### Task prompt
The first line to keep is the one containing "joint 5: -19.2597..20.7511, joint"; restate it and all lines after it through the end of the material, word for word and nothing else.

[Start of section]

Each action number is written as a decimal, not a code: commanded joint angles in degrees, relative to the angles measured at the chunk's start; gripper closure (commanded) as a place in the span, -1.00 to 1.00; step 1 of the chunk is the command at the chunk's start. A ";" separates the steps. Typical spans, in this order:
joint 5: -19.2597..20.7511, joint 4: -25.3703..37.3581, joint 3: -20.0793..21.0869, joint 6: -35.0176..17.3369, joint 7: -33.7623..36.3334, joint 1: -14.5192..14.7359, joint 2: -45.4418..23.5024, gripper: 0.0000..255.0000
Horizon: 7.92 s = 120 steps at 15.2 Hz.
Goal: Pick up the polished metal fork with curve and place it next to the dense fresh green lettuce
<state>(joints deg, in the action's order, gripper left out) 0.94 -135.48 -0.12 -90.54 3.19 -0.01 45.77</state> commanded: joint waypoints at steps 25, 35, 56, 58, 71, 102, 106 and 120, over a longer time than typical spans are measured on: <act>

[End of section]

### Written answer
joint 5: -19.2597..20.7511, joint 4: -25.3703..37.3581, joint 3: -20.0793..21.0869, joint 6: -35.0176..17.3369, joint 7: -33.7623..36.3334, joint 1: -14.5192..14.7359, joint 2: -45.4418..23.5024, gripper: 0.0000..255.0000
Horizon: 7.92 s = 120 steps at 15.2 Hz.
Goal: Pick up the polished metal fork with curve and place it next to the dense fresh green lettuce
<state>(joints deg, in the action's order, gripper left out) 0.94 -135.48 -0.12 -90.54 3.19 -0.01 45.77</state> commanded: joint waypoints at steps 25, 35, 56, 58, 71, 102, 106 and 120, over a longer time than typical spans are measured on: <act>

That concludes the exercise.